Dave Matthews Band: Come Tomorrow

Ryan Reed on June 27, 2018


Dave Matthews Band has always thrived onstage— harnessing their own improvisational freedom and feeding on the kinetic energy of an audience.

In the studio, far from their safety net of freewheeling interplay, they’ve employed every imaginable method to spark that flame—from the sleek production of 2001’s Everyday to the cut-and-paste experimentation of 2005’s Stand Up. With their most recent LP, 2012’s Away From the World, the group stepped backward after the late-career triumph of 2009’s Big Whiskey and the GrooGrux King, piling on watered-down “state of the world” messages and stripped-back balladry (“Mercy,” “Sweet”).

Come Tomorrow is a fiery course-correction, full of vigor, funk, absurdity and poignancy—the singular mix that makes this band so unique to begin with.

The absence of violinist Boyd Tinsley (whose hiatus due to health and family concerns has been seemingly made permanent since he was publicly accused of sexual misconduct in May) may have only emboldened the remaining players, particularly the rhythm section—even the 27-second throwaway “bkdkdkdd” is loaded with  first-class groove. In the funky camp, there’s “Again and Again,” propelled by Stefan Lessard’s fuzz-bass, and the horn-fueled “Can’t Stop,” a deep-burning riff monster first teased onstage in 2006. “Samurai Cop (Oh Joy Begin)” is sappy, sure—a vague plea for mutual understanding in a fucked-up world—but the arrangement is a dizzying triumph of tension and release, with Tim Reynolds layering arena-sized guitar echo over Carter Beauford’s intricate drum fills.

It’s thrilling to hear DMB toy with new sounds: “She” is a bluesy, snarling rocker; and vintage keyboards percolate throughout the LP, such as the spooky “Virginia in the Rain.” Like Away From the World  before it, the album loses steam when Matthews operates in solo mode— closing ballad “When I’m Weary,” with its plodding piano and strings, seems destined to soundtrack an ASPCA commercial.
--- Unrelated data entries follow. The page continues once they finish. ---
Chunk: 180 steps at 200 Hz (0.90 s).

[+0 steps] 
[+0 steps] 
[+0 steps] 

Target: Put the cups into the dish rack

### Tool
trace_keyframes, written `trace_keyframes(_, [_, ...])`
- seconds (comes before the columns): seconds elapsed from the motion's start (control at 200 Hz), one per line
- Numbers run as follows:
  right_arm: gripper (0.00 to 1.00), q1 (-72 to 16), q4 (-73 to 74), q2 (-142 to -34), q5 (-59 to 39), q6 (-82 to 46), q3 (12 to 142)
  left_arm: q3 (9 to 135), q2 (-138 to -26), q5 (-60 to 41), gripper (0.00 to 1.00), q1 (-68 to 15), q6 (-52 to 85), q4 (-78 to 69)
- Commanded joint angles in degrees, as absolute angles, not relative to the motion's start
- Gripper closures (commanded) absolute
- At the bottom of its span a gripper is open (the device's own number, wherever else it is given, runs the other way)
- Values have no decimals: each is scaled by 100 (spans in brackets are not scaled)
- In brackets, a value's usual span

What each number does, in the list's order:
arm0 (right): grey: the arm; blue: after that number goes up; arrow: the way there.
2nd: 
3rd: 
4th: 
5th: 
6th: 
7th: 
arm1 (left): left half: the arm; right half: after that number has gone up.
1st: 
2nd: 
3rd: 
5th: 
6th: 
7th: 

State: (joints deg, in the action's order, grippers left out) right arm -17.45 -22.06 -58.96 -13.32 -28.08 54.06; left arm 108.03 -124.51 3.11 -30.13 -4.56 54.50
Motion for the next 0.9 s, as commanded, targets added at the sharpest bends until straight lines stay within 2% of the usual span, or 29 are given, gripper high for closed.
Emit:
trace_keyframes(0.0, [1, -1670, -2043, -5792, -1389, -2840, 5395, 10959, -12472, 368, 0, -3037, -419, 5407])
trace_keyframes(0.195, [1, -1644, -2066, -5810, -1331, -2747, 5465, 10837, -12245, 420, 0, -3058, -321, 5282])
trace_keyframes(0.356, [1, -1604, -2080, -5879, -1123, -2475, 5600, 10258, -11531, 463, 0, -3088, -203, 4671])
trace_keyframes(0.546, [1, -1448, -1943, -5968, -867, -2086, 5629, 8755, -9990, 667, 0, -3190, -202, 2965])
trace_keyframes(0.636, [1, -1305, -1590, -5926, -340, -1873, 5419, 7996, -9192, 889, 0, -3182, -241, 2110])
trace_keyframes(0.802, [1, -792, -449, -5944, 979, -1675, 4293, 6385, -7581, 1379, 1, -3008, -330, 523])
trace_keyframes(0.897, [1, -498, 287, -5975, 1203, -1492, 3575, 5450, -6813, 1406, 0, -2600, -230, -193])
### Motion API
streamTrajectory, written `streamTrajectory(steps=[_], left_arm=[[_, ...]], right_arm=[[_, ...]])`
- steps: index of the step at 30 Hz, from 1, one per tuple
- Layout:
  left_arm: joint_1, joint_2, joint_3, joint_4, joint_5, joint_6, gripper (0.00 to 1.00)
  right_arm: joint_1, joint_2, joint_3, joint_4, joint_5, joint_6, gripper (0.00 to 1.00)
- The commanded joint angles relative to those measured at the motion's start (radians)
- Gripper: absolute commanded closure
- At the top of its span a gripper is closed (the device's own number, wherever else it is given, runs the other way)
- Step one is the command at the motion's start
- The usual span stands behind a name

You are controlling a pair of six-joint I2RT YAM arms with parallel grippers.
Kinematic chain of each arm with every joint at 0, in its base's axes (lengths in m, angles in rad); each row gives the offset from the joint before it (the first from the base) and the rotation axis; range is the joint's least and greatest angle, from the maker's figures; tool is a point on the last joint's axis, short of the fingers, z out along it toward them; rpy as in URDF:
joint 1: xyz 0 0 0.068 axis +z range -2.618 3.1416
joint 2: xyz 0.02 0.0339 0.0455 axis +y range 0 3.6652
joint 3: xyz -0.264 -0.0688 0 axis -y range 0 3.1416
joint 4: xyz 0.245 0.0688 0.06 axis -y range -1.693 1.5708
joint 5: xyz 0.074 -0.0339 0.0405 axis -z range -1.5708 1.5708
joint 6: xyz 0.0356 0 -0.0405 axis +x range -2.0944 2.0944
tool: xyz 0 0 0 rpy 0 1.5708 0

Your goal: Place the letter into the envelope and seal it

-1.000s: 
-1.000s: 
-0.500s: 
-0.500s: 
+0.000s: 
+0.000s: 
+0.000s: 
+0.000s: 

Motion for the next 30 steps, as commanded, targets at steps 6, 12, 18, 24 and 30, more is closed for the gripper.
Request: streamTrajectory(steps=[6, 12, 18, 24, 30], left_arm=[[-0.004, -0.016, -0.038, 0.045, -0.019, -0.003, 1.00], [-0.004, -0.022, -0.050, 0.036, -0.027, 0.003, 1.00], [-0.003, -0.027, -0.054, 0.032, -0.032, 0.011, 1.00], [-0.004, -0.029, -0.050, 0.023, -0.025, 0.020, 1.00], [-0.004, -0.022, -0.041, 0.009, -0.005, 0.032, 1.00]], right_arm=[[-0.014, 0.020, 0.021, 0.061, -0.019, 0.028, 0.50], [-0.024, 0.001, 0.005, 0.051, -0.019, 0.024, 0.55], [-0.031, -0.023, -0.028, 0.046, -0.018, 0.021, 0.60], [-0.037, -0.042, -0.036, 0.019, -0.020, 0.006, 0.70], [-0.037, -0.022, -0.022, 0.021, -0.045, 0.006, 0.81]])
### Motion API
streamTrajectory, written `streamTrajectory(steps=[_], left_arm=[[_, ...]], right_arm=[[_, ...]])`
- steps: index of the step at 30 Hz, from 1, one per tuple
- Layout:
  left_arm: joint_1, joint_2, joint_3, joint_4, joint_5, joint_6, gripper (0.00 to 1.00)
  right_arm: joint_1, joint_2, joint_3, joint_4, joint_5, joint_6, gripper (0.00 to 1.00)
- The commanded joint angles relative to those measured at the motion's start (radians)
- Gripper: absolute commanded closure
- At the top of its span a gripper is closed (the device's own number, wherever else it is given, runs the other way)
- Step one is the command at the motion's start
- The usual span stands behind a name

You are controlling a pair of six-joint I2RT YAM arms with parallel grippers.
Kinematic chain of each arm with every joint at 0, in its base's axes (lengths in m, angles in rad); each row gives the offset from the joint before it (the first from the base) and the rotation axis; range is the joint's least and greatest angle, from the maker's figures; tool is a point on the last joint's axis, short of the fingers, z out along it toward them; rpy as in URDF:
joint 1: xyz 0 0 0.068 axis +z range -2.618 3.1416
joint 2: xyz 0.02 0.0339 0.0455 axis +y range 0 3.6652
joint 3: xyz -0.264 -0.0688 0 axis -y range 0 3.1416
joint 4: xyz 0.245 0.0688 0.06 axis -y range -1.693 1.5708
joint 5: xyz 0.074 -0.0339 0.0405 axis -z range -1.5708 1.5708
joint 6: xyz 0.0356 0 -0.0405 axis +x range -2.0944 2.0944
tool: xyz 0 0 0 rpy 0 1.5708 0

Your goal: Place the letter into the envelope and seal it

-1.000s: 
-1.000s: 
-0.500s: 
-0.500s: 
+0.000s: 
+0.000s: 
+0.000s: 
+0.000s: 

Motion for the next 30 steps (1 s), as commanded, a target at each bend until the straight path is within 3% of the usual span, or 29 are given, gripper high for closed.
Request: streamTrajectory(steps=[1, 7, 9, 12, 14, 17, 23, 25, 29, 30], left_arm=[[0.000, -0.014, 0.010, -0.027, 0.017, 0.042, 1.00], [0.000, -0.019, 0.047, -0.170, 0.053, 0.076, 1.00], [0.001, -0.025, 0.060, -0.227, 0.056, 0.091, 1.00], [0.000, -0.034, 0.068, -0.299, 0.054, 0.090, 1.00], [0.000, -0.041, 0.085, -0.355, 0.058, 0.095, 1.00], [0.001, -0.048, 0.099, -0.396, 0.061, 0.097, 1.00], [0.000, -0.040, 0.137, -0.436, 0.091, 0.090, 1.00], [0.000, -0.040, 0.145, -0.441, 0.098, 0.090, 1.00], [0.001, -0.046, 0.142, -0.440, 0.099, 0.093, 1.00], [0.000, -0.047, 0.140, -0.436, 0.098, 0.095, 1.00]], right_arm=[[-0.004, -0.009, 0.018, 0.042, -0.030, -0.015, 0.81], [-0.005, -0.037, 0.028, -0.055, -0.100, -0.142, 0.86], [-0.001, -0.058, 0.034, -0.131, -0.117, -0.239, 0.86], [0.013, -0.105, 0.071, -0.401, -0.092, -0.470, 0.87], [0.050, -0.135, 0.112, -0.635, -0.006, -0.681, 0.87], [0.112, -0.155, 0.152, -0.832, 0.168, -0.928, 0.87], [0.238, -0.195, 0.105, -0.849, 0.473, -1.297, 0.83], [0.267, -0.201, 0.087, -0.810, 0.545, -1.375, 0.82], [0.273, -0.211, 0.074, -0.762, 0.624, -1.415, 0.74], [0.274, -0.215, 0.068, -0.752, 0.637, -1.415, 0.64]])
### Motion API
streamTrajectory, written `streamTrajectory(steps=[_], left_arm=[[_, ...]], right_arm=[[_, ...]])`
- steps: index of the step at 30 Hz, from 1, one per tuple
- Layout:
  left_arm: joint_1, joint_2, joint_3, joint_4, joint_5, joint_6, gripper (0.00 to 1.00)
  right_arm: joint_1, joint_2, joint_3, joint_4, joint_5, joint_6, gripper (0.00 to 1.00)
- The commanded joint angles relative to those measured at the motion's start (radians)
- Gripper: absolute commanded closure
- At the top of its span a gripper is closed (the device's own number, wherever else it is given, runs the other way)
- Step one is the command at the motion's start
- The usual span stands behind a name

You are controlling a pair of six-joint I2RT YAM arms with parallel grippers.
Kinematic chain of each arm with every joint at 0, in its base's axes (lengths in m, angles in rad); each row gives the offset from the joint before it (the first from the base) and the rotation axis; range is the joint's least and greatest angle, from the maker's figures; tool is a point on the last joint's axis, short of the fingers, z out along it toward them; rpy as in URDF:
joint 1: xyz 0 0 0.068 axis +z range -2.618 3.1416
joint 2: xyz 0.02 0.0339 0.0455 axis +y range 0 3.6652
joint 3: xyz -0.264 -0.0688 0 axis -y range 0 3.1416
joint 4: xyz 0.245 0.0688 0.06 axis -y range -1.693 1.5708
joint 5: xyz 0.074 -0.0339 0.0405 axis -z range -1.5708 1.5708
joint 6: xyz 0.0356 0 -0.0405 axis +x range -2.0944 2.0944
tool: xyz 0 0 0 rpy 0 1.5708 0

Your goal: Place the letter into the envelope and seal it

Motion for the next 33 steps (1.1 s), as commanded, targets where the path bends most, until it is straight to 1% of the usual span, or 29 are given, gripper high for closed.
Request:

But those lapses are brief.

A more representative moment is jazzy centerpiece “Idea of You”—a live favorite for a little over a decade— and the tear-jerking track appears here in an anthemic final arrangement, anchored by radiant horns and the frontman’s youthful romantic memories. “Make me feel like a kid again,” Matthews sings late in the LP. It’s an appropriate lyric—a summation of Come Tomorrow’s rejuvenating spirit.